The point P(1, a) lies on the curve with equation $y = (x + 1)^{2}(2 - x)$ - Edexcel - A-Level Maths Pure - Question 10 - 2009 - Paper 1

The curve $y = (x + 1)^{2}(2 - x)$ is a cubic function. It has a minimum at x = -1 and its maximum intersection point can be calculated and sketched as follows:

1. Identify intercepts:
   • For the y-intercept (when x = 0):
     $y = (0 + 1)^{2}(2 - 0) = 1^{2}(2) = 2.$
   • For x-intercept (setting y=0):
     $0 = (x + 1)^{2}(2 - x) => (x + 1)^{2} = 0 ext{ or } (2 - x) = 0$ yielding x = -1 or x = 2.
2. Plot these critical points on the graph (0, 2), (-1, 0), and (2, 0).
3. Sketch the curve through these points, ensuring it displays a minimum at (-1, 0) and intersects the axes at the calculated points.

The curve $y = \frac{2}{x}$ is a hyperbola.

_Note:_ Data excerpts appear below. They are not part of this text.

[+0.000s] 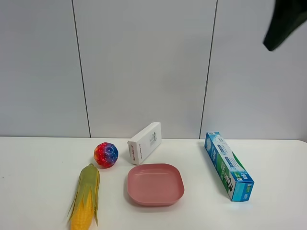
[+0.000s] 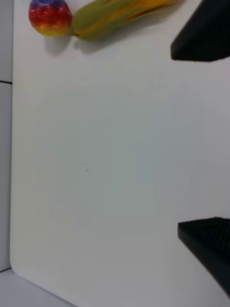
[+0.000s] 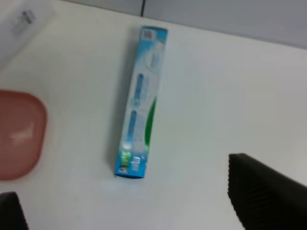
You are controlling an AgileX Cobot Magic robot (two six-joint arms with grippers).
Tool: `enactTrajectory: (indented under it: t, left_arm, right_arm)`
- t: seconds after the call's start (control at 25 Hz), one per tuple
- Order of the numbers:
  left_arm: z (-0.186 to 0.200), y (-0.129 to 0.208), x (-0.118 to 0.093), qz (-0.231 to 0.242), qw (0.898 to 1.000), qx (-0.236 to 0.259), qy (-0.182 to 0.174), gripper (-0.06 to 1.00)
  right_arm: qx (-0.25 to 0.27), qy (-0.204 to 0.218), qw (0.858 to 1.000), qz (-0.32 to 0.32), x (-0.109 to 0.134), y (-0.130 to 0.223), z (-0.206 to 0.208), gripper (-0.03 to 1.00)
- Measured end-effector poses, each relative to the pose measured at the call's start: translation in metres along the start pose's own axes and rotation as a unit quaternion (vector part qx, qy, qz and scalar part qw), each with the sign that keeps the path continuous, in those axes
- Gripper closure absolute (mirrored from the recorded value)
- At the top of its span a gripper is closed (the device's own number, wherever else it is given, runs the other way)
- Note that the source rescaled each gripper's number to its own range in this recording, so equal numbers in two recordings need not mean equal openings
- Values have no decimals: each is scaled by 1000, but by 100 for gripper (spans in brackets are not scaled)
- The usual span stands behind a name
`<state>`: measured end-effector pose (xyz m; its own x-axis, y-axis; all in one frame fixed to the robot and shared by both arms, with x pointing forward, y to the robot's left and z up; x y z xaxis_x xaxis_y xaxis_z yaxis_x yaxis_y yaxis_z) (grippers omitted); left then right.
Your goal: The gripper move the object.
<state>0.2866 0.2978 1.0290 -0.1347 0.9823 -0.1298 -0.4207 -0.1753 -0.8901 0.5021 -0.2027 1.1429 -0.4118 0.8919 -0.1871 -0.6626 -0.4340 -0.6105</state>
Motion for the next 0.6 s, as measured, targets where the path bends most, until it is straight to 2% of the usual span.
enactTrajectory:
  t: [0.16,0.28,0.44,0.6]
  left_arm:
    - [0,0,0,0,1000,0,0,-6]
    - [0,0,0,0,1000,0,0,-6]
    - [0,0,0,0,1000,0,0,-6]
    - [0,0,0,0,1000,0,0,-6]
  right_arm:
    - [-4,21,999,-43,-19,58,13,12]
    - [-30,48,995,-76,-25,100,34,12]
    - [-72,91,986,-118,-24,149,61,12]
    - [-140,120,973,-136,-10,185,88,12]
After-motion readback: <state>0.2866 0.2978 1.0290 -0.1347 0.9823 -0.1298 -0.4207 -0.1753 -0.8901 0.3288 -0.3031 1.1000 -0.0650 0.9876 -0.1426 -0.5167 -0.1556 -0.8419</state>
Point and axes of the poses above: a point on each arm's last joint axis where the gripper is mounted, z pointing back along that axis away from the gripper, x along the wrist's bending axis when the last joint is at zero, y = z × x, the point moved 6 cm from there along -z, pointing out along that axis toward the gripper, and after that the axes turned 7 degrees about z, right-handed, at the moved point
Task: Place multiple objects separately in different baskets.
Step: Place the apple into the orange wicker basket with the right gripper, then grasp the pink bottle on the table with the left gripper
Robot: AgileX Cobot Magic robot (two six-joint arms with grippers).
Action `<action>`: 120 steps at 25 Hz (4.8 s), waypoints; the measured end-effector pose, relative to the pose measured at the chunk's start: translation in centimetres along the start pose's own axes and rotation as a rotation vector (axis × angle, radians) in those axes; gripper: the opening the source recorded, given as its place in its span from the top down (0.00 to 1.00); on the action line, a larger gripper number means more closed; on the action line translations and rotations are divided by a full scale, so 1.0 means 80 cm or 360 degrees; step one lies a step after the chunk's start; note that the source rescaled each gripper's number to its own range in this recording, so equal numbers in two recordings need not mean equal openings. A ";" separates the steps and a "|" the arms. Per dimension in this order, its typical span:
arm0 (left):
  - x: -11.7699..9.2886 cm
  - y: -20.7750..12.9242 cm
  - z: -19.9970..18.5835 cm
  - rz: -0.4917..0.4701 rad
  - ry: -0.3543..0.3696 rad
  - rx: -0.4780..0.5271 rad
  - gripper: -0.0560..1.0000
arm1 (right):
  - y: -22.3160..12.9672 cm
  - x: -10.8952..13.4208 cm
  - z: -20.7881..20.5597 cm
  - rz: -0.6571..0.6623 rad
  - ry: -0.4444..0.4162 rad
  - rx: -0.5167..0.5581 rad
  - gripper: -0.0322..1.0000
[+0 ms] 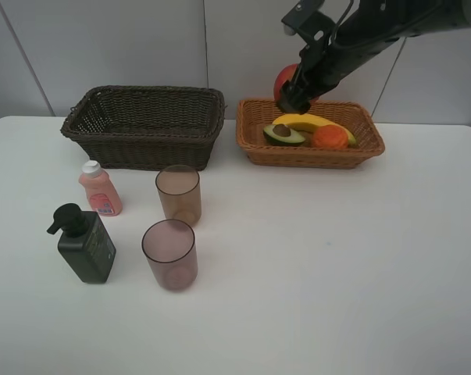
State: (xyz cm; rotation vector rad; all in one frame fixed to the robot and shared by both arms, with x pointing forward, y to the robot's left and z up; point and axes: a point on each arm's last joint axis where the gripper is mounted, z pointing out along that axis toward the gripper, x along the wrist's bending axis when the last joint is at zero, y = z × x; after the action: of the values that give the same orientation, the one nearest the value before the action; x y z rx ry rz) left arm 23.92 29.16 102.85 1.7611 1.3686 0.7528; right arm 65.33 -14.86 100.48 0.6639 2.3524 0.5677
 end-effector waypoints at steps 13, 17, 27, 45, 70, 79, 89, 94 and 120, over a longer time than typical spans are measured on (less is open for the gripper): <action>0.000 0.000 0.000 0.0000 0.0000 0.0000 0.02 | -0.026 -0.016 0.041 0.0068 -0.0098 -0.0044 0.29; 0.000 0.000 0.000 0.0000 0.0000 0.0000 0.02 | -0.033 -0.018 0.045 0.0081 -0.0098 -0.0025 0.29; 0.000 0.000 0.000 0.0000 0.0000 0.0000 0.02 | -0.033 -0.018 0.046 0.0125 -0.0089 -0.0029 0.29; 0.000 0.000 0.000 0.0000 0.0000 0.0000 0.02 | -0.030 -0.021 0.046 0.0151 -0.0122 -0.0081 0.02; 0.000 0.000 0.000 0.0000 0.0000 0.0000 0.02 | -0.014 -0.031 0.004 0.0219 -0.0107 -0.0104 0.02; 0.000 0.000 0.000 0.0000 0.0000 0.0000 0.02 | 0.000 -0.038 -0.073 0.0498 -0.0028 -0.0039 0.02; 0.000 0.000 0.000 0.0000 0.0000 0.0000 0.02 | 0.001 -0.032 -0.188 0.0581 0.0095 0.0109 0.02; 0.000 0.000 0.000 0.0000 0.0000 0.0000 0.02 | -0.013 -0.016 -0.243 0.0629 0.0227 0.0311 0.02; 0.000 0.000 0.000 0.0000 0.0000 0.0000 0.02 | -0.200 0.169 -0.405 0.0723 0.0242 0.0098 0.02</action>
State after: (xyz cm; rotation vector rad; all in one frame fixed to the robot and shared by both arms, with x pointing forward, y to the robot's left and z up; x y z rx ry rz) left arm 23.92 29.16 102.85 1.7611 1.3686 0.7528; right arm 29.68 -26.88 108.95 1.2378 2.3716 0.7648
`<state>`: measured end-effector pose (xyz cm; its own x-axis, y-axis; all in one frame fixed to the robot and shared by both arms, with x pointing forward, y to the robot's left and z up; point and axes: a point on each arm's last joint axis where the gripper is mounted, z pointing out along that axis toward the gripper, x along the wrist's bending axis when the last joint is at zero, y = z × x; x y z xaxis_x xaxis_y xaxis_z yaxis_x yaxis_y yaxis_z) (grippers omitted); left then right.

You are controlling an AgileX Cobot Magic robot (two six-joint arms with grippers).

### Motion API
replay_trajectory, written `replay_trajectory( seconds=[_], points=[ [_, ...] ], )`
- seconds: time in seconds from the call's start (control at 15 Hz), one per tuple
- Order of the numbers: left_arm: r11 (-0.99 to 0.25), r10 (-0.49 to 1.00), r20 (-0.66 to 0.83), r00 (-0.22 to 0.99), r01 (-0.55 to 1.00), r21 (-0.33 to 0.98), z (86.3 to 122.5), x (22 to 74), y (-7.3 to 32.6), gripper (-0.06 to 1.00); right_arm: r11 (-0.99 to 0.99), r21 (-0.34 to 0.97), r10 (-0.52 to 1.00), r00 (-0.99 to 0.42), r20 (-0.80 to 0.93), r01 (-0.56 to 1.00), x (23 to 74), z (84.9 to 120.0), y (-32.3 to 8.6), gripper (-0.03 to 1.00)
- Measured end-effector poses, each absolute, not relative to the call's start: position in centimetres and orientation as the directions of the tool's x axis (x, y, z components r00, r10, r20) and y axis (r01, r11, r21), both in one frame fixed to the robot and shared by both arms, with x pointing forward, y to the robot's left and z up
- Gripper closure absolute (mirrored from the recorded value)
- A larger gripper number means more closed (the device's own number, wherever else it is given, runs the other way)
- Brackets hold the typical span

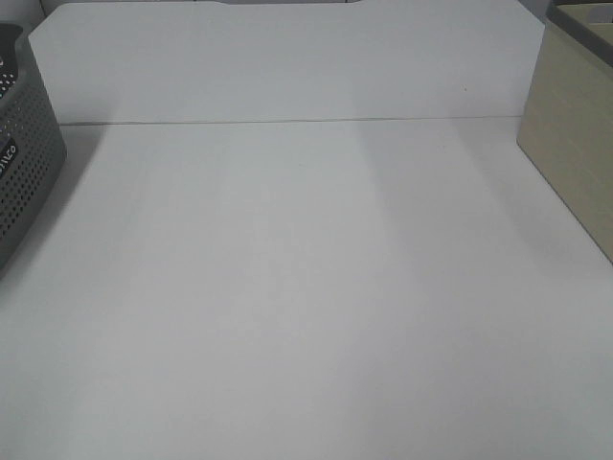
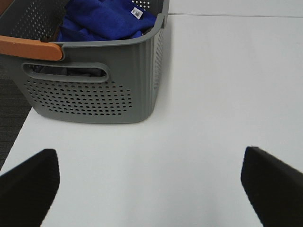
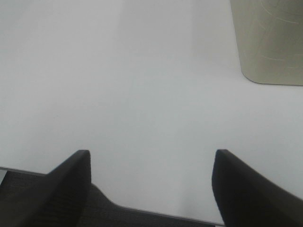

It has the following characteristics:

1. Asymptotes at both axes.
2. Intersects the y-axis at (0, 2).
3. Intersects the x-axis at (2, 0), although x cannot actually be zero.
4. Sketch this hyperbola in each quadrant avoiding the axes.
5. Clearly denote the shape for both curves, indicating where they meet the axes and their attributes on the graph.

To find the number of real solutions, observe the intersections of the curves from part (b).

1. The first curve has at least two intersection points in the positive quadrant (roots) given its behavior.
2. Since the second curve approaches infinity but never touches the x-axis, the two curves, therefore, intersect at two points.
   This results in exactly two solutions to the equation.